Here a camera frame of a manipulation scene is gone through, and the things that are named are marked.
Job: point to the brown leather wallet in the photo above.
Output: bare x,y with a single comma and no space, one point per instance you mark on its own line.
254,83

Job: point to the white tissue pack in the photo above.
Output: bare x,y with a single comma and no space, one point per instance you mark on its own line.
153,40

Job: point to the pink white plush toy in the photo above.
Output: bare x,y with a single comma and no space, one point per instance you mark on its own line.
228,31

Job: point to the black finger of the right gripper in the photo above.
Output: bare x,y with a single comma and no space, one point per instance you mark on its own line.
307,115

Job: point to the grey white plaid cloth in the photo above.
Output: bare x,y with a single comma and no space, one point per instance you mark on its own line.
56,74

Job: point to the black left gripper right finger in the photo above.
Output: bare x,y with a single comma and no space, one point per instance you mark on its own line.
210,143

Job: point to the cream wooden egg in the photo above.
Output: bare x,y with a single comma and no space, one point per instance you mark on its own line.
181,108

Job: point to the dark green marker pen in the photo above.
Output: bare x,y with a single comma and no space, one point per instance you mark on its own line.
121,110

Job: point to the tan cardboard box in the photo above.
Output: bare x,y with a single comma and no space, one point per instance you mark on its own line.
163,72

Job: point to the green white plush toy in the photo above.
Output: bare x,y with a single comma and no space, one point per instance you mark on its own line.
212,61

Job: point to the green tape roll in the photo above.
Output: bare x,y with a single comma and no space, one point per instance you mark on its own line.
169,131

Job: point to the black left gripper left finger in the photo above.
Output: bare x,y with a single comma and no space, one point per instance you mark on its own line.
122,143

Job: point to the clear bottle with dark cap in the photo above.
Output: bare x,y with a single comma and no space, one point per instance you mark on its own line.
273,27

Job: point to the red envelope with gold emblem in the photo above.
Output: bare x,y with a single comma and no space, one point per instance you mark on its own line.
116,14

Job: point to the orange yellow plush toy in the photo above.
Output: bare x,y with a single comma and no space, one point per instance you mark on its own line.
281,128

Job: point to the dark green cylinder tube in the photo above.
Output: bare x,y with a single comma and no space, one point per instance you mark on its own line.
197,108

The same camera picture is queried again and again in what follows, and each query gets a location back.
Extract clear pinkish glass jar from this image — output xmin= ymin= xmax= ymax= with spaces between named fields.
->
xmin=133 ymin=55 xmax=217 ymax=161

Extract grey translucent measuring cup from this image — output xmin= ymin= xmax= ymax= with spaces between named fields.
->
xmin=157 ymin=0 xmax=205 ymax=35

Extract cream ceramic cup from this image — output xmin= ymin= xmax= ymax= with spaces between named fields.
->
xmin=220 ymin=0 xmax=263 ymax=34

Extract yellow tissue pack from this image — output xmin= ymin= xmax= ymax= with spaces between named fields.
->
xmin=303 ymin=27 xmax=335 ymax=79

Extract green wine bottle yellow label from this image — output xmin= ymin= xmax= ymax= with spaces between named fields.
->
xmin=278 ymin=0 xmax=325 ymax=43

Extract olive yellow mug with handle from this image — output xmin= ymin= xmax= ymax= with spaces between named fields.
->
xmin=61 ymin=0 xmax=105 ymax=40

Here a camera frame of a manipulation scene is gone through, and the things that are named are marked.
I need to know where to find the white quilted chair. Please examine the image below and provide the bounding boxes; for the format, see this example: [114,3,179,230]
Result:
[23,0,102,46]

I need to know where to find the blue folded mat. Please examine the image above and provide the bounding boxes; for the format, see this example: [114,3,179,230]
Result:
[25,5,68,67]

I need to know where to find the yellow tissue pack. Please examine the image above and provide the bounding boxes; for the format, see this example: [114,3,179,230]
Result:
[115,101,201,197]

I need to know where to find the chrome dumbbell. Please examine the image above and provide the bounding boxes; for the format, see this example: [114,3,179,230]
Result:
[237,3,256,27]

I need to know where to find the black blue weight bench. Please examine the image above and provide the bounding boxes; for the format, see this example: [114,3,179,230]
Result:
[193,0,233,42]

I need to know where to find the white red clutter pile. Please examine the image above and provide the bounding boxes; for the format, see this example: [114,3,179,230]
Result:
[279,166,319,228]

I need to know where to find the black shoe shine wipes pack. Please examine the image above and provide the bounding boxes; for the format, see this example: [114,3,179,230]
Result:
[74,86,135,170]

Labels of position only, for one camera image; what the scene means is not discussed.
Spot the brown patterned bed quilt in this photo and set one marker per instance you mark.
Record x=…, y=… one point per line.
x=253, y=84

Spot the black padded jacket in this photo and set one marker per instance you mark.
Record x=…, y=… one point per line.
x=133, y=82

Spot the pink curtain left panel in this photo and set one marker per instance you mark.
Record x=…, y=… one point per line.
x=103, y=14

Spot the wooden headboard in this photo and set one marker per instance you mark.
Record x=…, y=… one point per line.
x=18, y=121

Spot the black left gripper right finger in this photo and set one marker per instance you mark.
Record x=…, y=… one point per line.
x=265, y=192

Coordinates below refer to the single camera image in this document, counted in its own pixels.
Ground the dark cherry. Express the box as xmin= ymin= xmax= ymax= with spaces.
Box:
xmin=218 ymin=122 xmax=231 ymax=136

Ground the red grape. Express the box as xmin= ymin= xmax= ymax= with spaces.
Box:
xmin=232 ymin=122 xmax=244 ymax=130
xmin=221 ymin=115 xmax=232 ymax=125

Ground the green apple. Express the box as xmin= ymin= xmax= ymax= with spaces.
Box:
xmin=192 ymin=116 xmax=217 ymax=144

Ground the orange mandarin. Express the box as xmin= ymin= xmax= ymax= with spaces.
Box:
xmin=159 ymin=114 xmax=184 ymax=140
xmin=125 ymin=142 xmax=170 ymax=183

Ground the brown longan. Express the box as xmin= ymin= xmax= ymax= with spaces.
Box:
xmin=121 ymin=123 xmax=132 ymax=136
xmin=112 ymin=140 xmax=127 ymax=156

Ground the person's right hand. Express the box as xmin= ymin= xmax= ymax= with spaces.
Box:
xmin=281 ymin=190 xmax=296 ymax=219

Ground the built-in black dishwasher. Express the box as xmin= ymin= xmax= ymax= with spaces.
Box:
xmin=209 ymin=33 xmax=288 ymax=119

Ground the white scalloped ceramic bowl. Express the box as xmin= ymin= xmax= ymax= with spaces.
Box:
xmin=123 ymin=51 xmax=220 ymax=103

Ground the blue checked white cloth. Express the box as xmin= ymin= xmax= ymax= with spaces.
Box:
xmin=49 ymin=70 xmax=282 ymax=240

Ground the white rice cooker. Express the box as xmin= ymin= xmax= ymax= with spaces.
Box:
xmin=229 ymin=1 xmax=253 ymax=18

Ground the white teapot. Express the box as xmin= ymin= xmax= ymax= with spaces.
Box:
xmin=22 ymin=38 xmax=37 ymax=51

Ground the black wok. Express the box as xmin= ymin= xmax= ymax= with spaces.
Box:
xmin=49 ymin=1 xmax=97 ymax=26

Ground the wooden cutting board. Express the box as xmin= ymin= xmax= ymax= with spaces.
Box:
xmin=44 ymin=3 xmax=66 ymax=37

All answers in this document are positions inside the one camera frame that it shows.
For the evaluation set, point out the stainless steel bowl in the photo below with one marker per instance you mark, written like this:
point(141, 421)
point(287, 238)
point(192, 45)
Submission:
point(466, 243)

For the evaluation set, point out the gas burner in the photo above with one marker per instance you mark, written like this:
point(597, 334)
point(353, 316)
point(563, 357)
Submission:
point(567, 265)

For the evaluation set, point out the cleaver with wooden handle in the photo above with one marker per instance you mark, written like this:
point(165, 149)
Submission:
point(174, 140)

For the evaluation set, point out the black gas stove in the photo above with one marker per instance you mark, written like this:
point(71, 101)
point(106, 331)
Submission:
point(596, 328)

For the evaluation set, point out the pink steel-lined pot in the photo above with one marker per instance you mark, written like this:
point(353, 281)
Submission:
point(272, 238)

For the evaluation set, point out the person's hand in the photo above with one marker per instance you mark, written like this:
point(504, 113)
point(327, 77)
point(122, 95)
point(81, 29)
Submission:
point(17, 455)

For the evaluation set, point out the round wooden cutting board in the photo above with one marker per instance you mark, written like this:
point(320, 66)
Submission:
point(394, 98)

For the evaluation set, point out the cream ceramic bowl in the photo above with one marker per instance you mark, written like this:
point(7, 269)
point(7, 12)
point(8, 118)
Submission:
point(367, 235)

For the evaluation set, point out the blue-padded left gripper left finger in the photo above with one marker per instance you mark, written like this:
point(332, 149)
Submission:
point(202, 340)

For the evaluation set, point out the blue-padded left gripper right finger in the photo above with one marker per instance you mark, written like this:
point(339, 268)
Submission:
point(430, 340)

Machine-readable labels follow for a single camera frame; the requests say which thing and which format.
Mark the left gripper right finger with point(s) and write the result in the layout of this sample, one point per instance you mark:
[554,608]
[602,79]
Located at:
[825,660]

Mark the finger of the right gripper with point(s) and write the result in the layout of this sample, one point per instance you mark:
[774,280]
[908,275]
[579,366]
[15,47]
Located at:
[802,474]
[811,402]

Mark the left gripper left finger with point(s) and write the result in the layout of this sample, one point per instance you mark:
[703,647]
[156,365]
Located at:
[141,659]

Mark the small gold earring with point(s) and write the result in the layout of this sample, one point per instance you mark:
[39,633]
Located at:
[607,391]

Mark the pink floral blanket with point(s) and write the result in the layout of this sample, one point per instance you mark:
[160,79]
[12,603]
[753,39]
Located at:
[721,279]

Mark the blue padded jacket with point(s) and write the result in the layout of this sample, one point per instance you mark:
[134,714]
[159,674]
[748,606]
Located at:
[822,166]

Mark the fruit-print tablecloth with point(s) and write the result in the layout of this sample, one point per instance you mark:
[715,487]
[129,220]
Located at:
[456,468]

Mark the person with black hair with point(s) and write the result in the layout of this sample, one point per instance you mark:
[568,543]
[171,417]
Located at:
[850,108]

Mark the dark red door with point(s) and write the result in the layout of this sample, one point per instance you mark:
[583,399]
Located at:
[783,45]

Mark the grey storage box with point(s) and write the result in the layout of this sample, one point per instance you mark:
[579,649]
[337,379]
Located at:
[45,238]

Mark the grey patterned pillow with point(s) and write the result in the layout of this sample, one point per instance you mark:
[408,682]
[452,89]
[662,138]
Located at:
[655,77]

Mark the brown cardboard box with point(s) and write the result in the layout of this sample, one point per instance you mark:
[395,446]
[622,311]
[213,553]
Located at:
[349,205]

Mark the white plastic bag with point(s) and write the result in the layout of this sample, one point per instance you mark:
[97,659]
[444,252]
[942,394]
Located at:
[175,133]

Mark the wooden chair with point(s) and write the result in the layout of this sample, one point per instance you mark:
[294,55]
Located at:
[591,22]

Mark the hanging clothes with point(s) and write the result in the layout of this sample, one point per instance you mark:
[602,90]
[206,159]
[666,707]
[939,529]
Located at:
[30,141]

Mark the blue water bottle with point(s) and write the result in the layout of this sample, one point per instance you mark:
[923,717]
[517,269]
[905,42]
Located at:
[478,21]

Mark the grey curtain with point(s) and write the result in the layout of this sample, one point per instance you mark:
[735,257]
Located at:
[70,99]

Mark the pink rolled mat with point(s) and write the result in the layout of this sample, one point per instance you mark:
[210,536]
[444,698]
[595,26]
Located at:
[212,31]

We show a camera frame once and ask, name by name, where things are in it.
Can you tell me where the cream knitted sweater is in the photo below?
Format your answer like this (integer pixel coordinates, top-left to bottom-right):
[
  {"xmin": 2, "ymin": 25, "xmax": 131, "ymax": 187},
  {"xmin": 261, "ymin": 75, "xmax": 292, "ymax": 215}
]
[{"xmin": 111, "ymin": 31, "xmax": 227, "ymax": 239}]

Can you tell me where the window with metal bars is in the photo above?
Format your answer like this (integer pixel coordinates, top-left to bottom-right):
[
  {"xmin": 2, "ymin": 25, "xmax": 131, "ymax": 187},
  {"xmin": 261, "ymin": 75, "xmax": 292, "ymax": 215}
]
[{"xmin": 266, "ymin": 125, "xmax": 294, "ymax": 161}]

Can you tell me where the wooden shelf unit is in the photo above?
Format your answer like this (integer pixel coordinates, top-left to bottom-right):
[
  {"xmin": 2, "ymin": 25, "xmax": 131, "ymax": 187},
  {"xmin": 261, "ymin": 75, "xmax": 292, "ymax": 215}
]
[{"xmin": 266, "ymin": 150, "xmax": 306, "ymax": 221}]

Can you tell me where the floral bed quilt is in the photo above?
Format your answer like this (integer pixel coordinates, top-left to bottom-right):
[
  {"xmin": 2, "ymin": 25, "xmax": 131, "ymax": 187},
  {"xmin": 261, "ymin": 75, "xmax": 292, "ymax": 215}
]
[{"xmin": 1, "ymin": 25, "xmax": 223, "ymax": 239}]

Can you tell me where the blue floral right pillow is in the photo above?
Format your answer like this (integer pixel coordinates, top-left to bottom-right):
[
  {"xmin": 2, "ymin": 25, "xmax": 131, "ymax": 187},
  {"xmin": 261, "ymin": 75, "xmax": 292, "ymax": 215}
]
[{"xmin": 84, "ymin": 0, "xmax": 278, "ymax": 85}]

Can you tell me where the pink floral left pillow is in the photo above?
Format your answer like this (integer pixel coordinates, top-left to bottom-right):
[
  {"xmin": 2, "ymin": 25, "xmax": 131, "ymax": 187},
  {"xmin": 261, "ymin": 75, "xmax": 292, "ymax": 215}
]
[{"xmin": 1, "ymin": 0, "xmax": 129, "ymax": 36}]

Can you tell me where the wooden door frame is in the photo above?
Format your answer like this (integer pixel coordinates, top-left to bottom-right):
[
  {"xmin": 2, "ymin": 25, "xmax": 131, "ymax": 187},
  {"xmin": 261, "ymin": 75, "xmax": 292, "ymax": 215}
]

_TASK DETAILS_
Everything from the first line of the records above through the line containing "Job: point to the pink" should be restated word for word; leave out all other lines.

_ANSWER TO THE PROBLEM_
Here a camera frame of a manipulation scene is gone through, and the things that are named are marked.
Job: point to the brown leather wallet in the photo above.
Output: bare x,y with a single comma and no space, one point per instance you mark on its own line.
254,83

Job: point to the white tissue pack in the photo above.
Output: bare x,y with a single comma and no space, one point per instance you mark on its own line.
153,40

Job: point to the pink white plush toy in the photo above.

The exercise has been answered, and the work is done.